**EXERCISE DETAILS:** Count the lines of the data that have the word "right", then report the number without anything else.

**COLLECTED MATERIAL:**

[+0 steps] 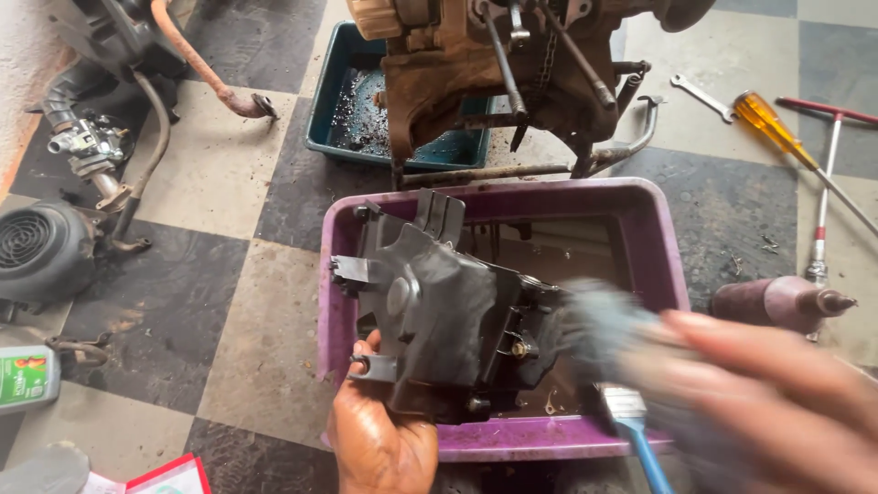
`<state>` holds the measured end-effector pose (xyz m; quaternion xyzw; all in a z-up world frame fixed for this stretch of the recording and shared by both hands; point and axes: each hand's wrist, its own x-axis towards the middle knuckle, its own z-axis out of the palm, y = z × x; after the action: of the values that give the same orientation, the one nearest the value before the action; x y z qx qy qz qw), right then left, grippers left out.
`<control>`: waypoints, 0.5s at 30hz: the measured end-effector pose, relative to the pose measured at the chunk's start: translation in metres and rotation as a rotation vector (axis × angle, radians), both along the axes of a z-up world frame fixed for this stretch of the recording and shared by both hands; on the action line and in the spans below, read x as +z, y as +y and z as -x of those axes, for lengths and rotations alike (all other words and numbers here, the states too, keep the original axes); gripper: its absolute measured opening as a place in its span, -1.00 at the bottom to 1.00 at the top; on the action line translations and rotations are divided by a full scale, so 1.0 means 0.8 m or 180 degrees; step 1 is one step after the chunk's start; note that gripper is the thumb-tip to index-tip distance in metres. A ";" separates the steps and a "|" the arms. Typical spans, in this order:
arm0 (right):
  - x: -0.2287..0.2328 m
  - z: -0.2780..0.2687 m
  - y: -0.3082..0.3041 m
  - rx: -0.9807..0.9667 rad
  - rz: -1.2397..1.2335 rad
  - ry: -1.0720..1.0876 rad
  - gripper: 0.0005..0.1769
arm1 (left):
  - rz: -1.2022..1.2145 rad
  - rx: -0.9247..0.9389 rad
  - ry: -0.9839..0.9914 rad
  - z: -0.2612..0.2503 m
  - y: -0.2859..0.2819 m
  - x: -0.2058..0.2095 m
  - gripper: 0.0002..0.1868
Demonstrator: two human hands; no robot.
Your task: Cleaning motorcycle engine components and plastic shrouds with a brush and solvent in a plastic basin.
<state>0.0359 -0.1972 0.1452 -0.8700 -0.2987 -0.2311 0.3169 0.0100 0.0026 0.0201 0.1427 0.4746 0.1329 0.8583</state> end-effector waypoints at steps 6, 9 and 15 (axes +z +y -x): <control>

**REPLY:** 2